── Stored data

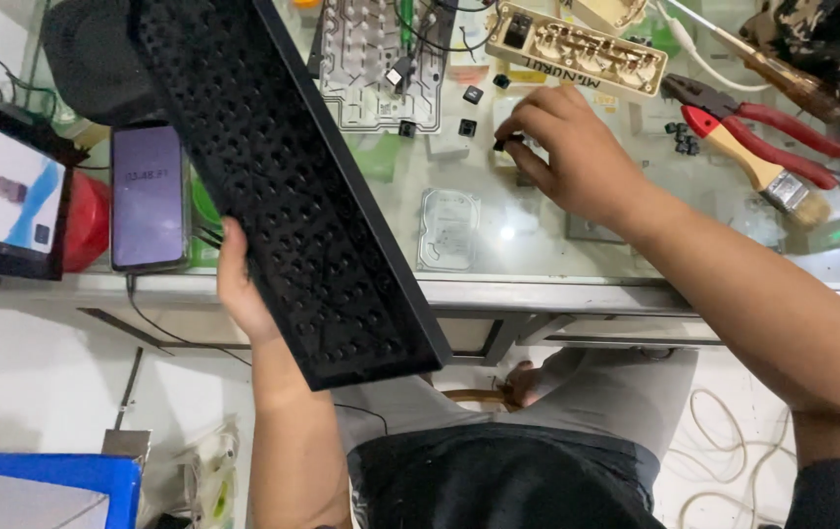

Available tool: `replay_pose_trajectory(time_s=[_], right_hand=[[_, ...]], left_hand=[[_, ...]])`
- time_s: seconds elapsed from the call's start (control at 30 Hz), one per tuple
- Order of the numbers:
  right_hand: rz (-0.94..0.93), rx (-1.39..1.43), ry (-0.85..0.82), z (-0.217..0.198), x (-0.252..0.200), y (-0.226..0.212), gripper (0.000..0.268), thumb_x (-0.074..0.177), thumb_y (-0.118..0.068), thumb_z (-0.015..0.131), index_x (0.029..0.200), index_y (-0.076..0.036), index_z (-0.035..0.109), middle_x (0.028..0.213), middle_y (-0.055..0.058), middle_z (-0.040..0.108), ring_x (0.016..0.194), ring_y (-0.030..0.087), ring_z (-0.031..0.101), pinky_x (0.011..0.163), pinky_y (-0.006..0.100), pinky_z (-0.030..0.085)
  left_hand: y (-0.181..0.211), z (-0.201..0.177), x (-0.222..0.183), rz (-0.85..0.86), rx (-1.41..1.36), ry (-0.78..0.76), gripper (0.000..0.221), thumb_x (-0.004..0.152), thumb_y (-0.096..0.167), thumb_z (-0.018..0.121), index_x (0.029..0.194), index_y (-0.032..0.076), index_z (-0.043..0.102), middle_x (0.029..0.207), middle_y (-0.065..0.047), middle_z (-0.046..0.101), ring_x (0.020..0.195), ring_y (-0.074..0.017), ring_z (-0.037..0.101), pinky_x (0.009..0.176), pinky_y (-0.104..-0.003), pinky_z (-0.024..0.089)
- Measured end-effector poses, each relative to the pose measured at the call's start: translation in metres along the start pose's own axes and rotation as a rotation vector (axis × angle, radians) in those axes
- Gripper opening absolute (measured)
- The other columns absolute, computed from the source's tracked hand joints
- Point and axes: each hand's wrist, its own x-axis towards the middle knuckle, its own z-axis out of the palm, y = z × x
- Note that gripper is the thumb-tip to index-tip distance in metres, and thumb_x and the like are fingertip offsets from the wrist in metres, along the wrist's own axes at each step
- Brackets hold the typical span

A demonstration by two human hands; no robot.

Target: Removing keycaps from a keyboard frame by pushing them out from the back.

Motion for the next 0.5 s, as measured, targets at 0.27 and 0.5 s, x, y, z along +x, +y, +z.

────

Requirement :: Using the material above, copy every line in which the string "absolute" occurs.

Output ::
- Gripper opening absolute (measured)
- The other columns absolute, computed from the source's tracked hand joints

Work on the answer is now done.